Frühe Beispiele in Deutschland sind die Sakristeitür im Breslauer Dom von 1517 (RDK I 170, Abb. 2), die ovale Buckel in rechteckigem Rahmen zeigt (Abb. 1 l), weiter der Apollobrunnen in Nürnberg von 1532 (RDK III 1237/38, Abb. 3) mit deutlicherem Rückgriff auf die Antike (Abb. 1 m), der Erker am Görlitzer Rathaus von 1537 [4, S. 51], die Kapitelle am Ottheinrichsbau in Heidelberg, die Gesimse am Dresdener Schloß von 1550 (Abb. 4) u. a. m. Von der Mitte des 16. Jh. bis an das Ende des 17. Jh. bildete dann der E. eine beliebte Zier an Gesimsen, Kapitellen (s. Sp. 700, Abb. 1 f), Gewänden, Umrahmungen, Kaminen, Grabmalen, an Holz- und Stuckdecken, Möbeln, Geräten usf. Beinahe jedes Beispiel zeigt eine neue Umformung. So wurde er sehr breit gezogen an einem Fachwerkhaus in Straßburg (Abb. 1 n), mit gratigen Schilden, kerbschnittartigen Pfeilen und stehend bei einem Steinepitaph im Dom zu Münster (Abb. 1 o) dort auch beim Christophorussockel mit tropfenartigen Eiern ohne Schalen und konsolartig liegend (Inv. Westfalen, Stadt Münster 5, S. 263 und 291).

In der Formenwelt des 18. Jh. fand der E. in Deutschland keinen Platz, bewahrte aber ein zähes Leben in den romanischen Ländern.
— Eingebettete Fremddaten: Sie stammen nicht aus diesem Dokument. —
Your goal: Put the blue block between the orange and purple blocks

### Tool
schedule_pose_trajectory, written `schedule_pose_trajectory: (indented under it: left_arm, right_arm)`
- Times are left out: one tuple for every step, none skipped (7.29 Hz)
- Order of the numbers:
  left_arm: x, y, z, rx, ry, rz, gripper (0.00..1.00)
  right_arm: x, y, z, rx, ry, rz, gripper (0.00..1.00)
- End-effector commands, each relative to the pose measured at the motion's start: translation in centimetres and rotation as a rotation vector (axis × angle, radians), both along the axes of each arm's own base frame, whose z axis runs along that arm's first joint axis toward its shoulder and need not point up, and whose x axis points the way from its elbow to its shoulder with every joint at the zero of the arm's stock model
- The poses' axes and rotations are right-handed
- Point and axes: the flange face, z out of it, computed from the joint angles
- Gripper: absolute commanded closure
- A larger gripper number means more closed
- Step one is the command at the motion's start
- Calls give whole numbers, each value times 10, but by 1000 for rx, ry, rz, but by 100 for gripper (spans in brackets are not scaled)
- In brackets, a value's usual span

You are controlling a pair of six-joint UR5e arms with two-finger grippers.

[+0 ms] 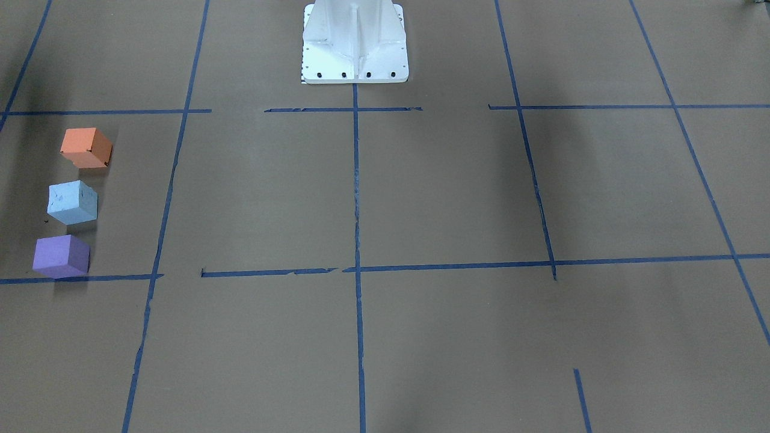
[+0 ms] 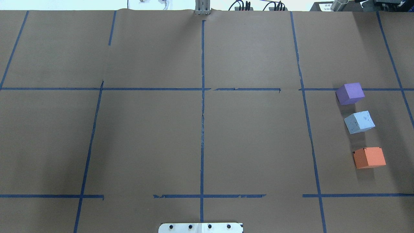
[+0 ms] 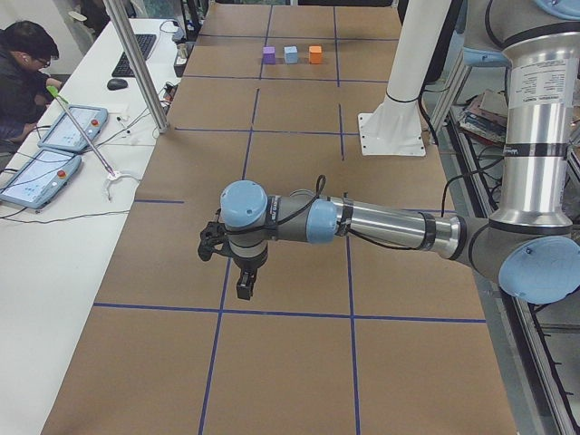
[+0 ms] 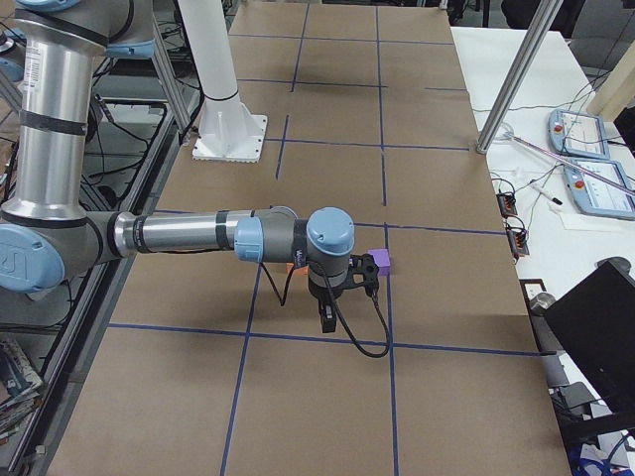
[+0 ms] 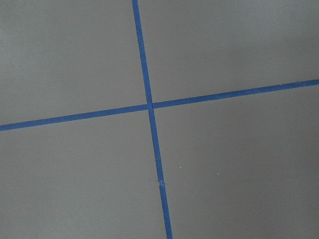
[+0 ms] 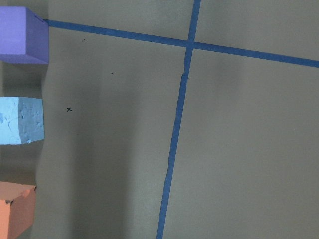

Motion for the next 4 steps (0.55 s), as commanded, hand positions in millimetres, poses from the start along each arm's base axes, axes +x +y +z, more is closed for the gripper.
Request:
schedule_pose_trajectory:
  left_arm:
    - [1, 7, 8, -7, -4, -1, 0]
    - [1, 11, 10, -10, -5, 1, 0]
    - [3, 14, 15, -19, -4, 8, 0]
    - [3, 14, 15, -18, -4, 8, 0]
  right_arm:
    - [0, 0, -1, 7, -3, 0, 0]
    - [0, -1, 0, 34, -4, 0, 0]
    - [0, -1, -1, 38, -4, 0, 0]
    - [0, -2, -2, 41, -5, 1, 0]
Dort erfuhr er eine akademische Umformung zum zweischichtigen Blattstab, der gemeinhin als „klassisch“ bezeichnet wird, aber weder in Griechenland noch in Rom vorkommt (Abb. 1 p). In dieser, durch Kupferstiche und Lehrbücher verbreiteten Form erschien der E. um 1800 auch wieder in Deutschland und dauerte in erfindungsarmen Wiederholungen bis in die neuere Zeit fort.

Zu den Abbildungen

1. Formen des Eierstabes vom 6. Jh. v. Chr. bis 19. Jh. n. Chr. Zeichnung des Verf.

2. Lund (Schweden), Dom, Kapitell im nördlichen Seitenschiff. 1145 (?). Fot. Lunds Univ. Historiska Mus.
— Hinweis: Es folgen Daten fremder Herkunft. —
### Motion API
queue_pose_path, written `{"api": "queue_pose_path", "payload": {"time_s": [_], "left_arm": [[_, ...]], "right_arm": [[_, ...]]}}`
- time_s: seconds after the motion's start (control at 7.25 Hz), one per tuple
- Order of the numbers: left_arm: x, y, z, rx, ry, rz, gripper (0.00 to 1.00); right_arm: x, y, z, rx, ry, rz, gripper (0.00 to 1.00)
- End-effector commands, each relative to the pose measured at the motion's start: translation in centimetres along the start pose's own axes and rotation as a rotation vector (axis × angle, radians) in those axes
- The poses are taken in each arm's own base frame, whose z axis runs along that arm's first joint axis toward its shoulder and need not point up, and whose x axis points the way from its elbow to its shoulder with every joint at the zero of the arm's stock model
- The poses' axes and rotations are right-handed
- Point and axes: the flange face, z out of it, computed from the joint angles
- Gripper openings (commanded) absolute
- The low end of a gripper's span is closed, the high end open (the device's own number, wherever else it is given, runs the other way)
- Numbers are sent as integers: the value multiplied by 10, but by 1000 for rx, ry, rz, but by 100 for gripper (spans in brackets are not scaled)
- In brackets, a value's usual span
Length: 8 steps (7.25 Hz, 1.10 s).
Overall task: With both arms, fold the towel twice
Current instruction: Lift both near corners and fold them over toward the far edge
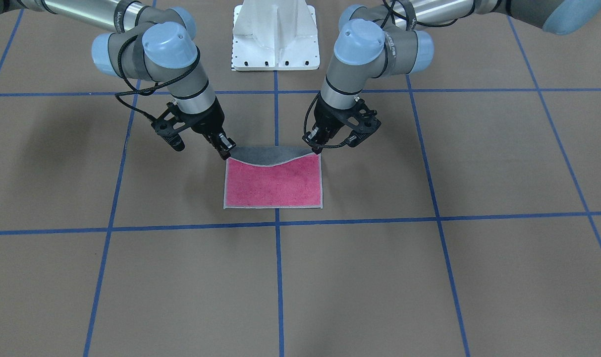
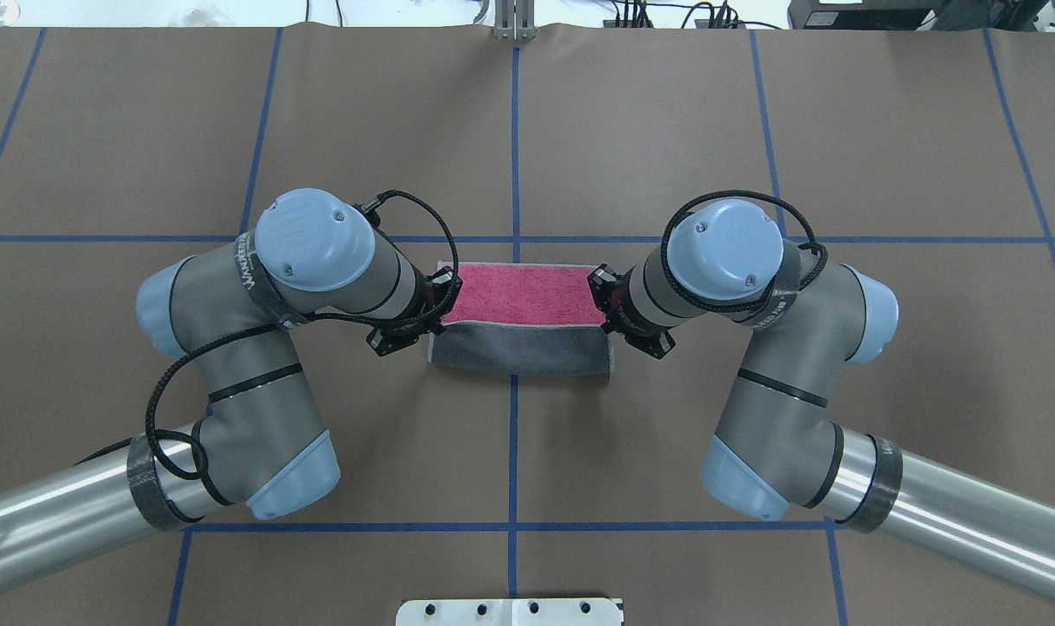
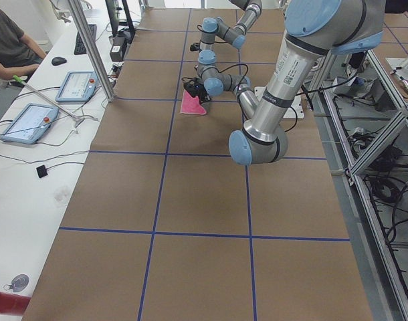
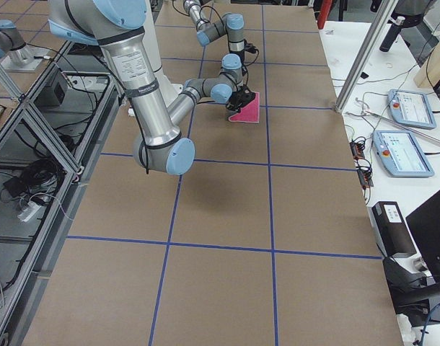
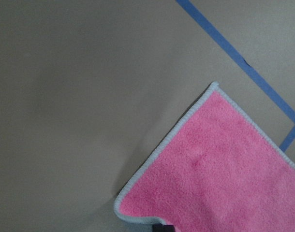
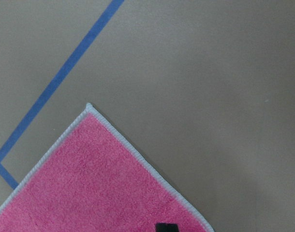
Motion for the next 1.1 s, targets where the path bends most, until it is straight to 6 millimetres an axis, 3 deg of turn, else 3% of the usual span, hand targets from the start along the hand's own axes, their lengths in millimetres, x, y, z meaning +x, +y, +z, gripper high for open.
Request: {"api": "queue_pose_path", "payload": {"time_s": [0.0, 0.28, 0.97], "left_arm": [[13, -19, 7, 25, -3, -20, 0], [17, -31, 9, 39, -2, -28, 0], [39, -50, 22, 66, -15, -17, 0]], "right_arm": [[-13, -16, 0, 22, -6, 0, 0], [-31, -17, 10, 33, 2, 7, 0], [-36, -33, 14, 56, 8, 0, 0]]}}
3. Rüeggisberg Kt. Bern, Gebälkfragment aus der ehem. Klosterkirche, um 1175. Fot. Martin Hesse, Bern.

4. Dresden, Schloß, Hauptgesims der Nordwestschnecke im Hof des Moritzbaues. Dat. 1550. Fot. Marburg.

Literatur

Keine Monographie.

Zu III: 1. Rich. Hamann-MacLean, Antikenstudium in der Kunst des MA, Marburger Jb. 15, 1949/50, 198–200. – 2. Edgar Lehmann, Die Bedeutung des antikischen Bauschmucks am Dom zu Speyer, Zs. f. Kw. 5, 1951, 1–16.

Zu IV: 3. Aug. Ortwein und Aug. Scheffers, Deutsche Renaissance, 8 Bde., Lpz. 1871–88. – 4. Paul Klopfer und Jul. Hoffmann, Baukunst und dekorative Skulptur der Renaissance in Deutschland, (= Bauformen-Bibl. I), Stg. 1909.